Task to carry out: Beneath this instruction is a block of data; output from it exactly the lines that run from the one containing "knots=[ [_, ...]" through the one containing "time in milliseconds", inclusive.

[[ Task inputs open ]]

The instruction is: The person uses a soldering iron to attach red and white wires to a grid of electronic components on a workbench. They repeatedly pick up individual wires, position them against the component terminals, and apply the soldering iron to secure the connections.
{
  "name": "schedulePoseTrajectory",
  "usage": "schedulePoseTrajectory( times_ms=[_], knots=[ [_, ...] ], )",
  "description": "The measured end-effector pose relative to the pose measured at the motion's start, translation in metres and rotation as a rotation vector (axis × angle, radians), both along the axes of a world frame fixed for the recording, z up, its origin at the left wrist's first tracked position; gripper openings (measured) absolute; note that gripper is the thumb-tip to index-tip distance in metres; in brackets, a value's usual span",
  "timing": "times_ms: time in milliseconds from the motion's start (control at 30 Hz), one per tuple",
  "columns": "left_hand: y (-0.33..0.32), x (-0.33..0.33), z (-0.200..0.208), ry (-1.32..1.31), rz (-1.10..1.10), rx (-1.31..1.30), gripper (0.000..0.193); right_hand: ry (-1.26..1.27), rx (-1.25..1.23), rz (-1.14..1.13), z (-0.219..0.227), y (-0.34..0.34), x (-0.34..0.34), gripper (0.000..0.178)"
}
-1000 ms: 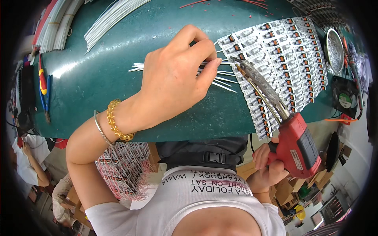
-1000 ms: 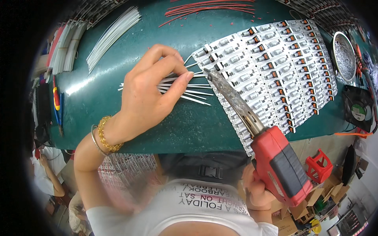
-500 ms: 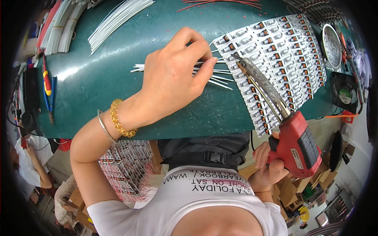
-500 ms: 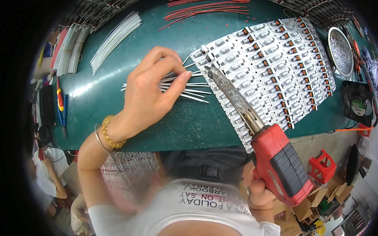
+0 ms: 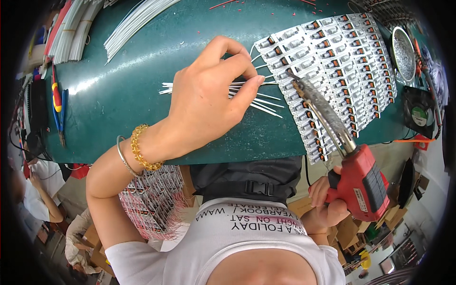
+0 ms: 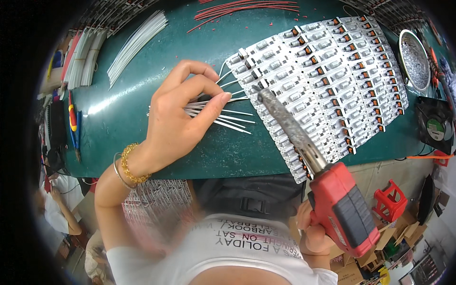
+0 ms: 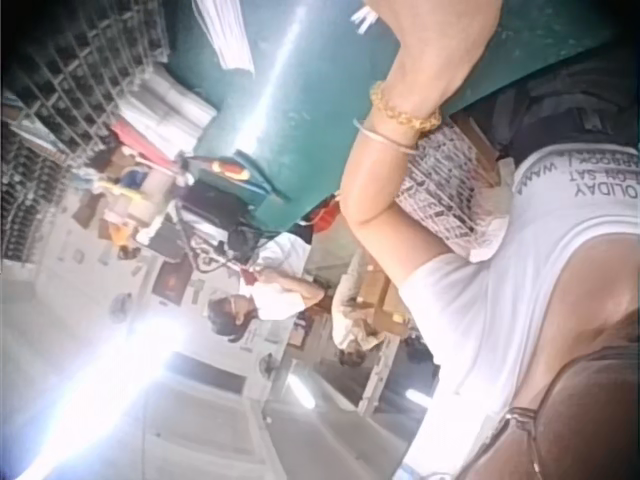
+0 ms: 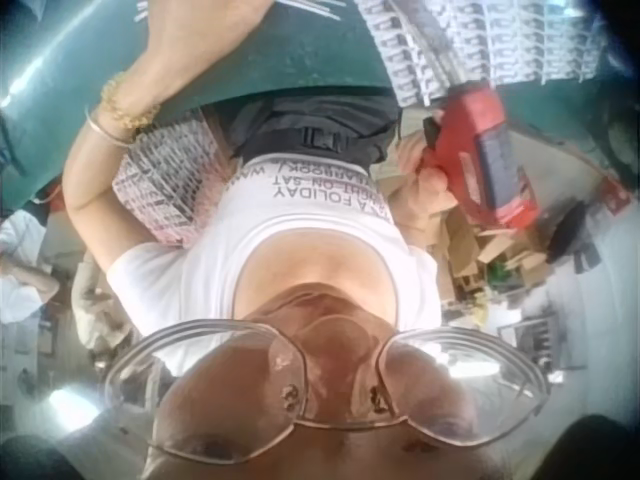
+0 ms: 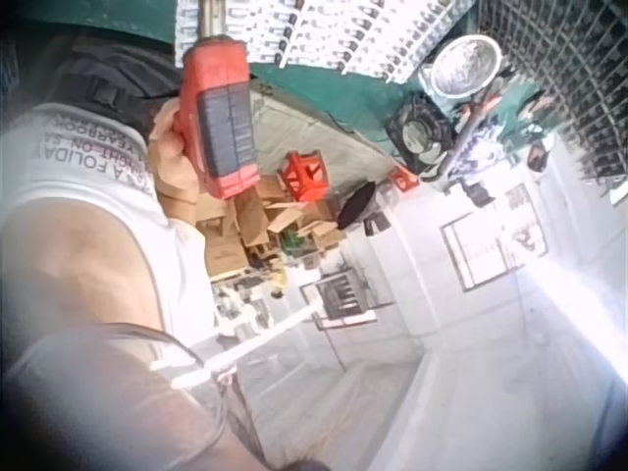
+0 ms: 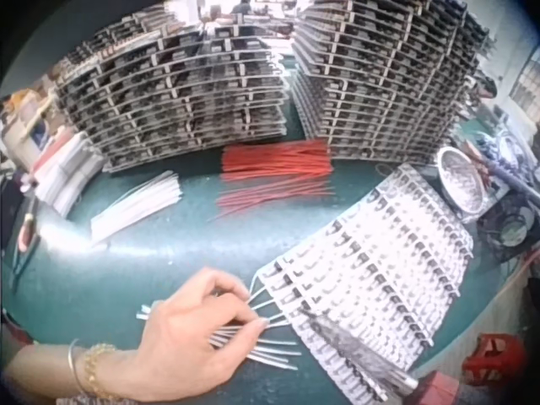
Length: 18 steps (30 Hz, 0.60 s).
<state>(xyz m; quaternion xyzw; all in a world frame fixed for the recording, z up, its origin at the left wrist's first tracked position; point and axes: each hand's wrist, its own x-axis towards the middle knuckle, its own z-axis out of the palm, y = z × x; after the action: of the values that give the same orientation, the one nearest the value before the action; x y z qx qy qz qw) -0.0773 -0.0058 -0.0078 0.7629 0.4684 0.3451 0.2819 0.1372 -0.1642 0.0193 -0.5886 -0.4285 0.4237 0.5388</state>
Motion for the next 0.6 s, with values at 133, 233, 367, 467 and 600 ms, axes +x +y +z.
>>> schedulePoseTrajectory(
  times_ms=[133,233,367,467,600],
  knots=[
    [-0.001,0.001,0.001,0.035,-0.003,-0.012,0.008,-0.025,-0.041,0.019,-0.002,0.000,-0.002,0.075],
    [-0.001,0.002,0.001,0.043,0.000,-0.003,0.008,-0.083,-0.041,-0.027,-0.009,-0.008,0.001,0.072],
    [-0.001,0.002,0.000,0.043,0.009,0.003,0.008,-0.131,-0.064,-0.016,-0.005,-0.008,0.002,0.073],
    [-0.001,0.004,0.000,0.036,0.008,0.035,0.009,-0.076,-0.027,-0.001,0.004,0.002,-0.008,0.075],
    [-0.001,0.003,0.001,0.051,0.007,0.022,0.008,-0.010,-0.011,0.029,0.004,0.002,-0.002,0.078]
  ],
)
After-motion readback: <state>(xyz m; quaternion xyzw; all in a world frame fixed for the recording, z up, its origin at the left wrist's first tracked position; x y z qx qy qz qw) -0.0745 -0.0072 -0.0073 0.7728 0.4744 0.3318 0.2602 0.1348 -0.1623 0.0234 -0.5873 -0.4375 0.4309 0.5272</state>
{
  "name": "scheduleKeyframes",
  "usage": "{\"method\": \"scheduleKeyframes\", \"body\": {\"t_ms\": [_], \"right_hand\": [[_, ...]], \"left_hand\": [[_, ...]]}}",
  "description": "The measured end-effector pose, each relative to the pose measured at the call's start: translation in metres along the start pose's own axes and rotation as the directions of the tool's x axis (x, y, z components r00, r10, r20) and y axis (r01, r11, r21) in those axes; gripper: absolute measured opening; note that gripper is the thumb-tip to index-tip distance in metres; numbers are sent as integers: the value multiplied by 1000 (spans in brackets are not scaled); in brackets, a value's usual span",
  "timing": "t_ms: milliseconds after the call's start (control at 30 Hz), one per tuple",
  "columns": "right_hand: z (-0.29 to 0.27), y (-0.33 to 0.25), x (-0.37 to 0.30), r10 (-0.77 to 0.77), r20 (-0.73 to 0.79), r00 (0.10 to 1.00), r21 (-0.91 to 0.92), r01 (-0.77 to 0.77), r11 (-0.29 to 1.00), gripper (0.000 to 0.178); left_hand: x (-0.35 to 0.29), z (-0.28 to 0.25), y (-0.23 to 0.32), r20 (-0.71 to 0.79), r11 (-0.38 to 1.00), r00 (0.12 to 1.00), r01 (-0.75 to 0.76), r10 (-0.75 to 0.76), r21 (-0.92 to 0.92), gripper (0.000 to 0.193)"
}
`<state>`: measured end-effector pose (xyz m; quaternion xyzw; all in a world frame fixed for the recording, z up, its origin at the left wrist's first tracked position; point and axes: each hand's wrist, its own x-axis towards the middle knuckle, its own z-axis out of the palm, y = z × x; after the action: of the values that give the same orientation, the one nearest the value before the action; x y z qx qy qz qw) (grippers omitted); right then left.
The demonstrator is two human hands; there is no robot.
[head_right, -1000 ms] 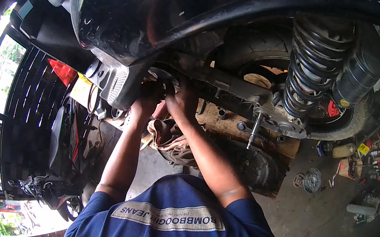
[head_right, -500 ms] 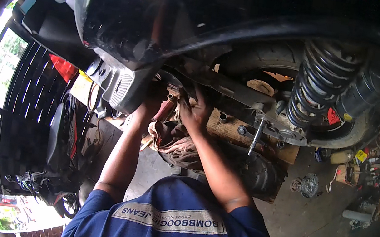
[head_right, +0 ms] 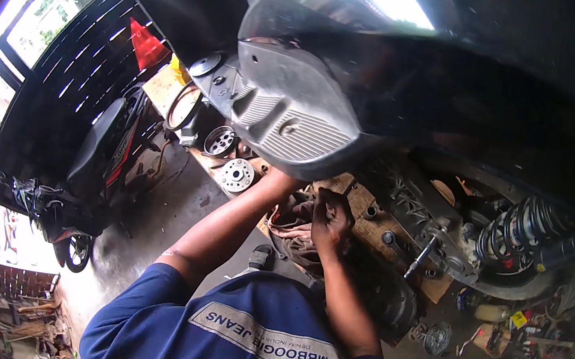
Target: The person works on the rear wheel and suspension assembly of a motorcycle in a workshop. They use a screwdriver to loosen and remove bolts from the rear shock absorber and swingarm area. The person also handles a metal gear and a rubber belt, placing them on the workbench and then manipulating them near the engine area.
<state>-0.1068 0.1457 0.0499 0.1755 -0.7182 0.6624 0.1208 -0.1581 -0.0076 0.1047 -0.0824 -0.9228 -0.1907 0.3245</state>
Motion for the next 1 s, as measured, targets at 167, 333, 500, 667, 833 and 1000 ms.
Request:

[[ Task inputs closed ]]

Result of the task:
  "usage": "schedulePoseTrajectory( times_ms=[_], knots=[ [_, ...] ], )",
  "description": "The measured end-effector pose relative to the pose measured at the motion's start, translation in metres and rotation as a rotation vector (axis × angle, radians), both along the axes of a world frame fixed for the recording, z up, its origin at the left wrist's first tracked position; gripper openings (measured) absolute; note that gripper is the thumb-tip to index-tip distance in metres; in brackets, a value's usual span",
  "timing": "times_ms: time in milliseconds from the motion's start (control at 30 Hz), one per tuple",

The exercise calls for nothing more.